Livro de Bolso
No último mês de janeiro em Guaratuba minha mulher ganhou de presente de nossa sobrinha Patrícia que mora em São Paulo, um livro de bolso que ela tinha lido e recomendava a leitura. É hábito na família que os livros passem de mãos em mãos. E quando chegou parar eu ler coloquei o mesmo na biblioteca do escritório e acabei esquecendo.
Foi na última segunda-feira que me sentei na minha cadeira predileta do escritório quando olhei para os livros e me deparei com o referido opúsculo. Na capa uma mulher negra olhando para frente com ar altivo, tendo ao fundo o céu com nuvens escuras de chuva e uma águia voando livremente; tendo por título “Sobrevivi Para Contar”. Trata-se de um depoimento escrito por Immaculée Ilibagiza ( Editora Objetiva Ltda) em que a autora conta a sua própria história vivida na sangrenta revolução étnica ocorrida no pequeno país denominado Roanda, na área Central do Continente Africano. Com uma narrativa gostosa de ler Imaculée inicia contando sua vida na cidade de Mataba com seus pais, professores do ensino fundamental, e seus três irmãos homens em uma família tipicamente católica.

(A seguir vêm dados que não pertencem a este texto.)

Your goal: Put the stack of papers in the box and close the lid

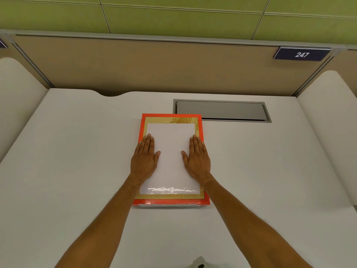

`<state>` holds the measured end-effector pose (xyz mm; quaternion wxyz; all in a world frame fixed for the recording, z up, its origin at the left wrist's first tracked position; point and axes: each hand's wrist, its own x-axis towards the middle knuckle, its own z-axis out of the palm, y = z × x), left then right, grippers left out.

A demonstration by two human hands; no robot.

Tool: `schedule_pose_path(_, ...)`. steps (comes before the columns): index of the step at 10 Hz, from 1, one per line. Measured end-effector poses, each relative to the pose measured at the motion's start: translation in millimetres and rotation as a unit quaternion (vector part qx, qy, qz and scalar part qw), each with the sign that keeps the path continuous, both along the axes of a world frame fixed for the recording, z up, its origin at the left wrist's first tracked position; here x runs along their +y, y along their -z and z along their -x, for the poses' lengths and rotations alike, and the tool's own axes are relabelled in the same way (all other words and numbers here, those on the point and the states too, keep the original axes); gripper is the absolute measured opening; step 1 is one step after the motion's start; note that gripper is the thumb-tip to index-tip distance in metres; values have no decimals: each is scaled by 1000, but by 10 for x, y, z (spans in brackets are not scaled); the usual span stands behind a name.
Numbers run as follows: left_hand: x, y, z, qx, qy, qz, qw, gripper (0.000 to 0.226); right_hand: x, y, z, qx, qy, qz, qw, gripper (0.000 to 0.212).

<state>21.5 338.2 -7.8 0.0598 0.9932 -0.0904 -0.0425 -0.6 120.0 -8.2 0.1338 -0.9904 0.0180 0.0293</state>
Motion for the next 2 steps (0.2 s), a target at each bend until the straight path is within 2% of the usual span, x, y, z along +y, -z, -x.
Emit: schedule_pose_path(2, -209, -144, 21, -20, -25, 53, 998, 71, -268, -143, 81, -29, -1, -28, 999, 70)
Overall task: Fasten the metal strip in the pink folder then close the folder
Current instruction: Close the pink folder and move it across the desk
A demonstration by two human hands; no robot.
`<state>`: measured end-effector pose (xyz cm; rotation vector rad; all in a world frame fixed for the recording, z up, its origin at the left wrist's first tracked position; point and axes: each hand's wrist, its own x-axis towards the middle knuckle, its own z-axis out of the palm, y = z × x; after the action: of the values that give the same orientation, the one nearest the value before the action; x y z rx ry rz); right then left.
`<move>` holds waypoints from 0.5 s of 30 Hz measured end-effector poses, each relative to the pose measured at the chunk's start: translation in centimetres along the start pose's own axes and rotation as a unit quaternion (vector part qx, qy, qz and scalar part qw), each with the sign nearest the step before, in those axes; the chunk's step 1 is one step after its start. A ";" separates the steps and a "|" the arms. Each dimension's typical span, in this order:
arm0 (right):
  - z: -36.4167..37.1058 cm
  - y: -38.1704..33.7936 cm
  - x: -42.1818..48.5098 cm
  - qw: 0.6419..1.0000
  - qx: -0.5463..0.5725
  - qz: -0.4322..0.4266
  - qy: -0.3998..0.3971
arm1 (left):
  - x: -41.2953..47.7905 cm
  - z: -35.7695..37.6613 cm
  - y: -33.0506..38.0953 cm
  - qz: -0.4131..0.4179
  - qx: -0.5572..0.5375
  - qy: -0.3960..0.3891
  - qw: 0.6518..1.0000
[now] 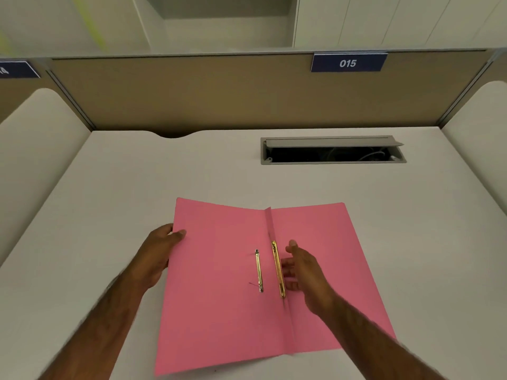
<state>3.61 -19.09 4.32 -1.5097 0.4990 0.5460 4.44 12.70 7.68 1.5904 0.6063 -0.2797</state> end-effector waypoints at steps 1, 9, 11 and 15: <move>-0.1 -0.3 0.3 1.000 0.007 0.016 -0.003 | -0.2 0.5 0.9 0.013 -0.004 -0.002 1.000; 0.5 -2.6 2.3 0.994 0.089 0.039 -0.047 | -2.6 4.7 6.8 0.038 -0.094 -0.027 0.995; 0.5 -3.3 2.2 0.996 0.065 0.022 -0.048 | -3.3 5.6 6.5 0.038 -0.143 -0.055 0.987; -1.1 -5.0 0.8 0.997 -0.006 -0.052 -0.049 | -4.4 7.6 4.5 0.025 -0.259 -0.121 0.958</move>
<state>7.38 -20.06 7.76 -1.5041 0.3403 0.5395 4.55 4.34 12.79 1.0432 0.4051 -0.2483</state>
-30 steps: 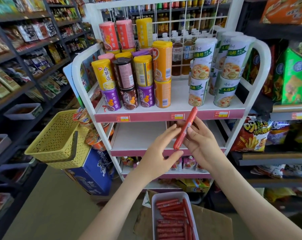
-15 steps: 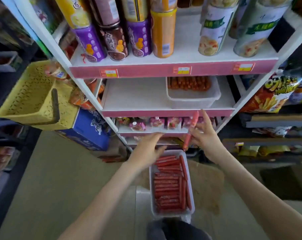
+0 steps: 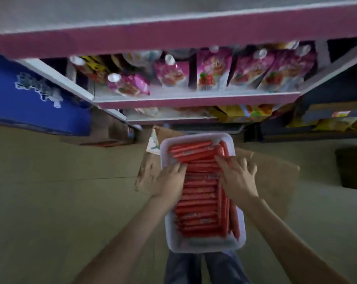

O país foi povoado por três tribos: uma maioria “hútu”, uma minoria “tútsi” e um número insignificante de “twas”, pigmeus que vivem nas florestas. O país foi colonizado por alemães e depois pelos belgas, sendo que estes últimos instituíram uma monarquia com estrutura social tendo por base a raça dos indivíduos, com reis tútsis e com toda a sua gente recebendo educação aprimorada e com melhores condições de vida para dar em contrapartida mais lucro aos colonizadores. Em 1.959 quando os tútsis quiseram mais poder os belgas tramaram a revolta dos hútus que derrubaram a monarquia, mataram mais de cem mil tútsis e tomaram o poder.
Em 1.962 quando os belgas deixaram Ruanda o governo hútu estava consolidado, e os tútsis relegados a cidadãos de segunda classe. Daí a rivalidade étnica passou a vigir cada dia mais acentuada a ponto de se tornar em ódio mortal entre as duas principais tribos. E não havia como um membro de uma etnia querer enganar a outra porque os portes físicos eram distintos: os tútsis bem mais altos que os hútus e os tewas eram pigmeus. E depois destas explicações sem adentrar em maiores detalhes na história do país a autora então narra como viveu durante a sanguinária revolução.
E vale muito ler como foi viver e enfrentar as situações de riscos e ódios que ela suportou por ter fé inquebrantável em Deus. Em cada linha do livro o leitor será transportado para o pobre e sofrido país e viverá as emoções de sua gente, suas decepções, sonhos e desencontros como se a morte estivesse sempre ao lado.
Tal a emoção da linguagem em um episódio que mais uma vez trouxe descrédito à raça humana, porque acontecido há poucas décadas atrás e sem que os seres humanos se dessem conta das barbáries cometidas. E daí a pergunta que não quer calar: para quê serve a ONU mesmo? Criada justamente para aparar as arestas entre os povos, colocar fim nas guerras, revoluções e governos ditatoriais desumanos se tornou nos últimos anos em uma organização política-ideológica, uma sinecura com milhares de empregos e sem a finalidade pela qual foi constituída entre as Nações: a de mantenedora da paz em todo o mundo.
O que aconteceu em Roanda e que está acontecendo na Síria, no Afeganistão e outros países em luta é prova cabal de que a ONU perdeu sua importância na história contemporânea. E quanto ao livro? É uma leitura que vale a pena ler linha por linha ...
“A Segunda Guerra Mundial que o jornalista David Nassar (de “O Cruzeiro”) definiu como sendo “a última das guerras românticas”; ainda continua espargido os reflexos de sua violência e atrocidades pelos quatro cantos do mundo. De 1.945 para cá quantas revoluções genocidas e guerras foram ou estão sendo travadas por homens embrutecidos e insaciáveis. E a ideologia tem servido para desorganizar sociedades, dividir classes sociais e destilar o veneno do ódio. E a juventude sem enxergar.”